* Instructions for the task
Look through the data below and return each line where "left" appears.

-----

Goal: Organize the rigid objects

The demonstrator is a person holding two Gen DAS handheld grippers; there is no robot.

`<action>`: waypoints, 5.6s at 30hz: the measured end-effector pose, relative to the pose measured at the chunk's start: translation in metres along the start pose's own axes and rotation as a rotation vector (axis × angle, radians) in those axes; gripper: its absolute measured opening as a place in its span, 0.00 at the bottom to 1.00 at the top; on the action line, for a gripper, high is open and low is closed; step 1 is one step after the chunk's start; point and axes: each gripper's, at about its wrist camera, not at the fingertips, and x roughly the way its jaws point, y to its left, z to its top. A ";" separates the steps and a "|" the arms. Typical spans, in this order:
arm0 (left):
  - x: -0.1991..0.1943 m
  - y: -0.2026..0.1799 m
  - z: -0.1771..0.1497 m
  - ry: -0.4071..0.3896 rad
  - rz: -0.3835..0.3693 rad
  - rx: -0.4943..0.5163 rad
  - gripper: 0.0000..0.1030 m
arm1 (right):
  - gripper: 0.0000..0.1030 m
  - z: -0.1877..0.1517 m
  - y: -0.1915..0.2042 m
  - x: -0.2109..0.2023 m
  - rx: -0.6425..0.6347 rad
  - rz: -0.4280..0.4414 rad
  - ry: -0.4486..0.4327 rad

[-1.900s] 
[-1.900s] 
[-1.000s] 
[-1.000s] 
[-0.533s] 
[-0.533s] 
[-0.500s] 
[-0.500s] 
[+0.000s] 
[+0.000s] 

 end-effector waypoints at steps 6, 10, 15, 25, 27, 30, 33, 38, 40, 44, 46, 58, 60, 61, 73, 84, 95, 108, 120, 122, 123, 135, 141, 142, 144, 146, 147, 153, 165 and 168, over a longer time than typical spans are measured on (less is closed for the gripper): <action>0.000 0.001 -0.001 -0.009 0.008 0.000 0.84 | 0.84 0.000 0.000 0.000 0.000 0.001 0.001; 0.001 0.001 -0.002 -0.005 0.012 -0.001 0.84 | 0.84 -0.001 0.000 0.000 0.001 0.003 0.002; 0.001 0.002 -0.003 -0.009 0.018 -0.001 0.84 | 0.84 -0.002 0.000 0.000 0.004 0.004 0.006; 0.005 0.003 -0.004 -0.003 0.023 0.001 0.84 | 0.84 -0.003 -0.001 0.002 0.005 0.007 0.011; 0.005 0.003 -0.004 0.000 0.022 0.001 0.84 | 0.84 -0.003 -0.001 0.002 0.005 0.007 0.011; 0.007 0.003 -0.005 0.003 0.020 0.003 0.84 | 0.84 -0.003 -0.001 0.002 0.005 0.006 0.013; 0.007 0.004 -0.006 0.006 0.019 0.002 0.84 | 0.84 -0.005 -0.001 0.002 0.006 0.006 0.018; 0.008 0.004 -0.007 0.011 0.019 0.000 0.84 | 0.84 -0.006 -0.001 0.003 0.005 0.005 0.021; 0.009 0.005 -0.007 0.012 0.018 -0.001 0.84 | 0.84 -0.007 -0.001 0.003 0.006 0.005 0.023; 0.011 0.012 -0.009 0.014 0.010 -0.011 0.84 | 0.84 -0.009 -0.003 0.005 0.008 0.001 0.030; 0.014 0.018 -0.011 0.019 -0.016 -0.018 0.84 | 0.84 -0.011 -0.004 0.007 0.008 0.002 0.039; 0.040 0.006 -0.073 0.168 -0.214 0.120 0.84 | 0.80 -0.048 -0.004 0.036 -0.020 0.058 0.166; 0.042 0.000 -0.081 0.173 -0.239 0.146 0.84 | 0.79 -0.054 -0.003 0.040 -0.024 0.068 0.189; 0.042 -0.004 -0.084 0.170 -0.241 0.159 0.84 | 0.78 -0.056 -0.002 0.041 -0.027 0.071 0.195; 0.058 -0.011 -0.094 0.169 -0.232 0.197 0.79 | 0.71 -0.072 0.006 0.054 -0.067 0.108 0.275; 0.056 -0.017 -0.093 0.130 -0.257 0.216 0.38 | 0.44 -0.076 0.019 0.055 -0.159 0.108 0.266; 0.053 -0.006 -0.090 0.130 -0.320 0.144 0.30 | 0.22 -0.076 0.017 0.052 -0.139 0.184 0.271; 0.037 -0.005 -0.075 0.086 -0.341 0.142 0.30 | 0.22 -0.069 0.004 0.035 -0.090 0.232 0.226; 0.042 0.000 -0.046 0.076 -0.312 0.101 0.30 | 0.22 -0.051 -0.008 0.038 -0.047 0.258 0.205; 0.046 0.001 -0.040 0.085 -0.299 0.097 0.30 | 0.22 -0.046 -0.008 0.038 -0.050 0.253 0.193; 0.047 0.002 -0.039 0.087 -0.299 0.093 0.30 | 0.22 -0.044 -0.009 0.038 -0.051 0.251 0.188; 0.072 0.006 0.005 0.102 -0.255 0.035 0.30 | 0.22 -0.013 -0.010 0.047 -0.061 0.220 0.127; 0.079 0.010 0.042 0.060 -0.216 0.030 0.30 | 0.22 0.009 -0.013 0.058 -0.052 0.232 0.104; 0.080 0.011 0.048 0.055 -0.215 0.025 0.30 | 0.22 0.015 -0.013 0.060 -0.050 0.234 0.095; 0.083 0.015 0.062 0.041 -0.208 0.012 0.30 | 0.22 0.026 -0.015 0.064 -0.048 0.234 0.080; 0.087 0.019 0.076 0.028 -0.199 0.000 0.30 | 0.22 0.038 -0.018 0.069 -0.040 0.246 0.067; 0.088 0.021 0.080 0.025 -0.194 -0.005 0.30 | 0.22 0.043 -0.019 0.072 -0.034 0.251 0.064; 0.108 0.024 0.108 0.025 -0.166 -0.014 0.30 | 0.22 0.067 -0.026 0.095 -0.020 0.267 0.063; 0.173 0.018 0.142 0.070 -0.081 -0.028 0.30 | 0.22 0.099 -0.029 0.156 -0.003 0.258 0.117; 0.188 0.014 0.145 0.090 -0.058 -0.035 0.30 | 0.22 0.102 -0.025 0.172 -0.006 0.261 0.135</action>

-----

* Written reply
`<action>`: waypoints, 5.6s at 30hz: the measured end-effector pose, relative to the pose measured at the chunk's start: translation in metres along the start pose's own axes and rotation as a rotation vector (axis × angle, radians) in those axes; gripper: its absolute measured opening as a place in its span, 0.00 at the bottom to 1.00 at the top; on the action line, for a gripper, high is open and low is closed; step 1 is one step after the chunk's start; point and axes: each gripper's, at about its wrist camera, not at the fingertips, and x roughly the way its jaws point, y to its left, z to its top. A ";" separates the steps and a "|" the arms. Typical spans, in this order:
arm0 (left):

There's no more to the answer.